Wie verhält es sich mit ökologischen Gleichgewichten, wenn z. B. gentechnisch veränderte Pflanzen im Freien angepflanzt werden? Samen mancher Pflanzenarten können weit fliegen und die Pflanze so weiterverbreiten. Trägt die Pflanze eine Resistenz gegen ein Pflanzenschutzmittel, könnten die Konsequenzen gering sein, da in der freien Natur keine Pflanzenschutzmittel vorkommen und die Pflanze somit keinen Selektionsvorteil hätte. Trägt sie aber z. B. eine Resistenz gegen Trockenheit, könnte sie gegenüber wilden Pflanzen einen Vorteil haben und diese verdrängen. Resistenzen gegen Schädlinge könnten dazu führen, dass die Schädlinge ihrerseits Resistenzen bilden und so ein Wettrüsten mit schwer absehbaren Folgen stattfindet.

Ähnliche Fragen wirft die zurzeit erforschte Dezimierung einer gesamten Mückenart mit einem sogenannten Gene Drive-System auf, um Malaria auszurotten (s. dazu den Artikel "CRISPR/Cas: Eine Methode, viele Anwendungen"). Auch hier stellt sich die Frage des ökologischen Gleichgewichts: Welche Auswirkungen auf die Natur hat es, wenn plötzlich eine Art aus einem Ökosystem komplett verschwindet? Wiegen diese Auswirkungen mehr als die Eliminierung von Malaria, die jährlich 400'000 Menschen das Leben kostet?

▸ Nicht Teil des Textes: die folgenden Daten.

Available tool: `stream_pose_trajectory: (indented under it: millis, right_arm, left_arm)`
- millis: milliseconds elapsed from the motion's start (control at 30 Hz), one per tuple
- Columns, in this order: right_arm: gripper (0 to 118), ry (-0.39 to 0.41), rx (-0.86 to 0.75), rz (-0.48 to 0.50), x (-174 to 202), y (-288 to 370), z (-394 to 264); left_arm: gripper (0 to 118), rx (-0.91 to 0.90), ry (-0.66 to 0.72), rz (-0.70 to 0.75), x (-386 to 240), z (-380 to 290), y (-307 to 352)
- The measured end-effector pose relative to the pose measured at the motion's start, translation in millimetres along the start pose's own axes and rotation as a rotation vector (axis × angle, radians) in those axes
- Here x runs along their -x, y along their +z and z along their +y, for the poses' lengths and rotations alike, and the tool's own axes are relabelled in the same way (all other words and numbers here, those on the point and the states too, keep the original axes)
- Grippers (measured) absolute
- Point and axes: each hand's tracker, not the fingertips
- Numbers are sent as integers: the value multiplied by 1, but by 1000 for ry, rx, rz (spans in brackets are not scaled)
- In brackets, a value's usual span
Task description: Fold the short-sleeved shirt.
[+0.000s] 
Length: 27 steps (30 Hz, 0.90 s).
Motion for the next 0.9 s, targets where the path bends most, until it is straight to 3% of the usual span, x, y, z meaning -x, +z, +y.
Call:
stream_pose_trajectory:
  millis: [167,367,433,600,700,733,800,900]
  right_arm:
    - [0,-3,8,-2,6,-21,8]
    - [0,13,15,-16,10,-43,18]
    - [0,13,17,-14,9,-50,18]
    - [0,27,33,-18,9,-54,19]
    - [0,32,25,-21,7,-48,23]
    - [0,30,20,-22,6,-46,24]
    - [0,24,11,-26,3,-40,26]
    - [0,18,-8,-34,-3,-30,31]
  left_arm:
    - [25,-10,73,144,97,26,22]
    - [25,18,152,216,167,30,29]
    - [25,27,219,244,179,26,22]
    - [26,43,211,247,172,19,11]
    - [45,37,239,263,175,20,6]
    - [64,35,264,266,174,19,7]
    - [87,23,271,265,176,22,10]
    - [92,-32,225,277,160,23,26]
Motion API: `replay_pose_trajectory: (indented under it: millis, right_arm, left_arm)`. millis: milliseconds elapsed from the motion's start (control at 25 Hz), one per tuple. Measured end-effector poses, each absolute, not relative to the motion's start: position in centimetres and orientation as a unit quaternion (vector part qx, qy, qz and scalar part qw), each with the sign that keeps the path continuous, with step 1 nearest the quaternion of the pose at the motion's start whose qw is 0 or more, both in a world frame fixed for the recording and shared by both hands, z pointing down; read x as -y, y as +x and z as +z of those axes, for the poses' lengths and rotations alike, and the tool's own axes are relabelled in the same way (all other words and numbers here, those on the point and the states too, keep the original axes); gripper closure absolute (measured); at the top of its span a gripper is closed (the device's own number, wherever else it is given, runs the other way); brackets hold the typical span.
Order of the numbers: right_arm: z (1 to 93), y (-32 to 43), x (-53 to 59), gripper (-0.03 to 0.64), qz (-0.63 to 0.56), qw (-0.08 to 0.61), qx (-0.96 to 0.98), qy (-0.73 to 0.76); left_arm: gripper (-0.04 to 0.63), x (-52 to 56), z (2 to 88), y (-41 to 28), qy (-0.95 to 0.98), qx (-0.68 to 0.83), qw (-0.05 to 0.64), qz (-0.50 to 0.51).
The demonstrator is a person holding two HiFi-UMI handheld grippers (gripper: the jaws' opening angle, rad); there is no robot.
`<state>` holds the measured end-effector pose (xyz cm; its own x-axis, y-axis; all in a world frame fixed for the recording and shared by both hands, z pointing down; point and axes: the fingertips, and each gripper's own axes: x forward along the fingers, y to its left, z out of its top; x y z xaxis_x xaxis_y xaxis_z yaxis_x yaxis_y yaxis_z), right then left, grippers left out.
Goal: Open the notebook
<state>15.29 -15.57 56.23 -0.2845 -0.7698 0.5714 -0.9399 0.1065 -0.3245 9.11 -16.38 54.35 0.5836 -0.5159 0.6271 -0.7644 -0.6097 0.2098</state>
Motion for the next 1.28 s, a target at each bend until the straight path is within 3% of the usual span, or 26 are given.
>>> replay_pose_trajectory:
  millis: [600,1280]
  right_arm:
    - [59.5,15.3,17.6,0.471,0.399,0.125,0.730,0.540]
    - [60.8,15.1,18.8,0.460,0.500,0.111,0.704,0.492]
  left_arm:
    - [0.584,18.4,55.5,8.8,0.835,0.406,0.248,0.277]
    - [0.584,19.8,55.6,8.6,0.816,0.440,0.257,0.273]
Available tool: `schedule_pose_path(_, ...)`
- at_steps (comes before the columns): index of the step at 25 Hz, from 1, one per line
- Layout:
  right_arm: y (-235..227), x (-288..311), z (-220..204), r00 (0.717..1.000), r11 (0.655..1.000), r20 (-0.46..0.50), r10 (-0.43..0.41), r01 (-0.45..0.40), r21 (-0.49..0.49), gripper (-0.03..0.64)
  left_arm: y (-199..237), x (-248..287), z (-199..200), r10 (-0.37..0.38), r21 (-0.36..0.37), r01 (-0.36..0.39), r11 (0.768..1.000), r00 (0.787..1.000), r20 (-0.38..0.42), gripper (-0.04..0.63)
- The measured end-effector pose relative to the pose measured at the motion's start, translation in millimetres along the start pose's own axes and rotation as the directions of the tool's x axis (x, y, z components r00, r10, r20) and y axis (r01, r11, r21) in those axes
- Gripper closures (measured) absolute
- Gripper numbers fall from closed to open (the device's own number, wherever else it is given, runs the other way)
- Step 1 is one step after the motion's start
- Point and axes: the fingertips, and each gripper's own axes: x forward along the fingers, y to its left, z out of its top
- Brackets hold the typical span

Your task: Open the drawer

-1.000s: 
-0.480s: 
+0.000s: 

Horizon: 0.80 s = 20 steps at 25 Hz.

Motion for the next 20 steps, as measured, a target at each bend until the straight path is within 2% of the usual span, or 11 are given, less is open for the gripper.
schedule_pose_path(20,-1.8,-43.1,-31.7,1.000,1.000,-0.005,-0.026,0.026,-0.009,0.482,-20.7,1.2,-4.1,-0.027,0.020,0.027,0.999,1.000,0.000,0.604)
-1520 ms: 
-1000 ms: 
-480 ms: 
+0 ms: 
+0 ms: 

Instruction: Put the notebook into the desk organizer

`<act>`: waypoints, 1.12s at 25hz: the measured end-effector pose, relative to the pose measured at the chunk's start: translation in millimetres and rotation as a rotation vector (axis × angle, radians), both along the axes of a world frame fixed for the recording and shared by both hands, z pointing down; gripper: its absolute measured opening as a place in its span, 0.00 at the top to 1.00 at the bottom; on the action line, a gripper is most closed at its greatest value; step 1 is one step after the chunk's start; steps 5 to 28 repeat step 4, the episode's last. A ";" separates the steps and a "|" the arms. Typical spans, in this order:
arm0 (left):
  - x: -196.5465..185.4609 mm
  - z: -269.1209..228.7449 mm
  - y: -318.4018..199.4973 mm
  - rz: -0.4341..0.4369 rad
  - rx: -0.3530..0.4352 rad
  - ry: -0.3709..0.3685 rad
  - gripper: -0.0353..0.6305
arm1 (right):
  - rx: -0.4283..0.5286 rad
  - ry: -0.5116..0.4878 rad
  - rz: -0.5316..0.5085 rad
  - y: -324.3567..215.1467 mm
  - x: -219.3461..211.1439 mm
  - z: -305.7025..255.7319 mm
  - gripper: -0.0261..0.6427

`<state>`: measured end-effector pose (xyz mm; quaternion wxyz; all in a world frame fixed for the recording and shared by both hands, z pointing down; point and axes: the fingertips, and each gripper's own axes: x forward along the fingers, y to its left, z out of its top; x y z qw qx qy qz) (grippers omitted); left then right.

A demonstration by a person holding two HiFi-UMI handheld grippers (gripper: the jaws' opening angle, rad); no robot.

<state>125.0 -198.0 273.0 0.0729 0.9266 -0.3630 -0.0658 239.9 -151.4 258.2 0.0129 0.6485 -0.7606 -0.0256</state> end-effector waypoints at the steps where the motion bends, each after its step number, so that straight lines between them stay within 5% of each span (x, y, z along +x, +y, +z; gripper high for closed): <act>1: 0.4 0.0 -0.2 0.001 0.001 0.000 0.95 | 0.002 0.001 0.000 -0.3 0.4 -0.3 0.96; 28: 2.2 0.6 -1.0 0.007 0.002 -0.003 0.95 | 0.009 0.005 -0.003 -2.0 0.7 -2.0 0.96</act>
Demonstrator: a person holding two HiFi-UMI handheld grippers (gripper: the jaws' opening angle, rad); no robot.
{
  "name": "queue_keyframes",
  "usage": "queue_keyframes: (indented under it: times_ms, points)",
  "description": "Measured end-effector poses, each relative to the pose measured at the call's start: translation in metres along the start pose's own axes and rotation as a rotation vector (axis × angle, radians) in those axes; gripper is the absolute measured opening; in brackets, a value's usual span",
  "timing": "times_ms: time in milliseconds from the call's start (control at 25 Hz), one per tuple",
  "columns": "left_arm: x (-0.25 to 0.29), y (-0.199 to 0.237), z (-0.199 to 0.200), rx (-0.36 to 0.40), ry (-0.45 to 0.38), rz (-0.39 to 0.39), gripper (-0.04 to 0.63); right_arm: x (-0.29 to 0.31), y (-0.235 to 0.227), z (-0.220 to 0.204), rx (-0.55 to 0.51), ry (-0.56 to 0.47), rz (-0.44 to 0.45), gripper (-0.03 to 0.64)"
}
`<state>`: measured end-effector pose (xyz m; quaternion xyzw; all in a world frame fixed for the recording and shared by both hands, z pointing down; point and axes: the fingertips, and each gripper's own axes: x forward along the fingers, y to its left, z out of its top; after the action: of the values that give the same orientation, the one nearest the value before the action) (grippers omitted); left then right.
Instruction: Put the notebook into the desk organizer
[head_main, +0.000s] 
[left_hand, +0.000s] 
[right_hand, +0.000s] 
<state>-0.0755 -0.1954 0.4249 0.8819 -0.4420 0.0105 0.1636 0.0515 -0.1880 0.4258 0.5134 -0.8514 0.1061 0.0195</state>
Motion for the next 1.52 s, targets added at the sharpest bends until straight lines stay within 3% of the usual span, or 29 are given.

Eine Frage der Einstellung?

Was wird nun als „gentechnisch verändert“ bezeichnet und was nicht? Wo zieht man die Grenze von erlaubten und unerlaubten Erbgutsveränderungen? Mit solchen Fragestellungen müssen sich Fachpersonen, die für die Gesetzgebung zuständig sind, ausgiebig beschäftigen. Verschiedene Länder folgen verschiedenen Wegen, was in einem globalisierten Markt, in dem Importe und Exporte auf der Tagesordnung stehen, die Sache zusätzlich erschwert. So spielt bei der Regulierung in Europa (Schweiz und EU) der Herstellungsprozess eines Lebensmittels eine zentrale Rolle, während in den USA vielmehr auf das eigentliche Produkt geschaut wird. Eine genomeditierte Pflanze, die in den USA relativ leicht eine Zulassung erhalten würde, müsste in Europa ein strenges Zulassungsverfahren durchlaufen. In der Schweiz sollen bis Ende 2019 die Bundesämter für Landwirtschaft und Umwelt eine Anpassung des Gentechnikgesetzes vorschlagen, um eventuell Änderungen vorzunehmen, welche die neue Genomeditierungsmethode berücksichtigen. Mehr Informationen zur Zulassung von gentechnisch veränderten Lebensmitteln gibt es in "Fragen des Jahres 2019" vom Gene ABC.

Nutzen und Risiken gehen Hand in Hand

Die relativ junge Technik CRISPR/Cas hat in kürzester Zeit neue Möglichkeiten in der Gentherapie, Pflanzenzucht oder Tierzucht geschaffen. Gleichzeitig wurden neue ethische und regulative Fragen aufgeworfen, die in Gleichschritt mit der Entwicklung neuer Anwendungen diskutiert werden müssen. Der Nutzen dieser Technik scheint enorm zu sein, aber nur wenn korrekt angewendet und im Bewusstsein aller Nebenwirkungen. Vielversprechende Anwendungen sind in Entwicklung und müssen differenziert beurteilt werden, um Nutzen und Risiken abzuwägen.